Von Hippel-Lindau disease involving pancreas and biliary system: A rare case report

RATIONALE: Von Hippel-Lindau (VHL) disease is a rare inherited, autosomal-dominant syndrome caused by heterozygous germline mutations in the VHL gene. VHL patients are prone to develop benign and malignant tumors and cysts in multiple organ systems involving kidneys, pancreas and central nervous system (CNS). The varied and complex clinical manifestations and radiological findings of VHL are of interest. PATIENT CONCERNS: We report a 38-year-old woman with a ten-year history of VHL disease involving both pancreas and biliary system. To the best of our knowledge, direct involvement of the biliary system in VHL disease has never been reported. DIAGNOSES: The diagnosis was established via computed tomography scan and was confirmed by genetic testing. INTERVENTIONS: The patient chose to receive conservative treatment and was followed up by magnetic resonance cholangiopancreatography and magnetic resonance imaging examination.

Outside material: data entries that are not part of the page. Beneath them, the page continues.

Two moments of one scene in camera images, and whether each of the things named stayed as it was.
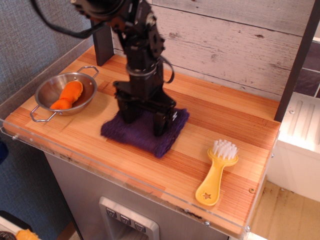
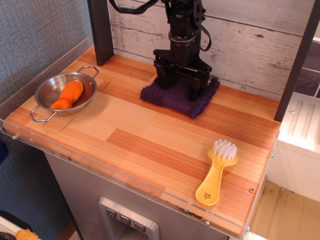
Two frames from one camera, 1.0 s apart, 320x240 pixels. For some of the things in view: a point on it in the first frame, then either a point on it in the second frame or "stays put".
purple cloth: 141,133 → 177,96
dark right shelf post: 306,42 stays put
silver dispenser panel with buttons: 121,223 stays put
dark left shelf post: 103,40 stays put
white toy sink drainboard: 300,124 stays put
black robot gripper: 147,89 → 184,55

OUTCOMES: Renal angiomas and cysts were found during follow-up and there were no evidence of malignant change of the pancreas and biliary system. LESSONS: We described the first case of VHL-associated choledochal cysts and may present new visceral manifestations of VHL disease. Gastroenterologists should be aware of the clinical presentations of this rare disease for early detection of its life-threatening manifestations.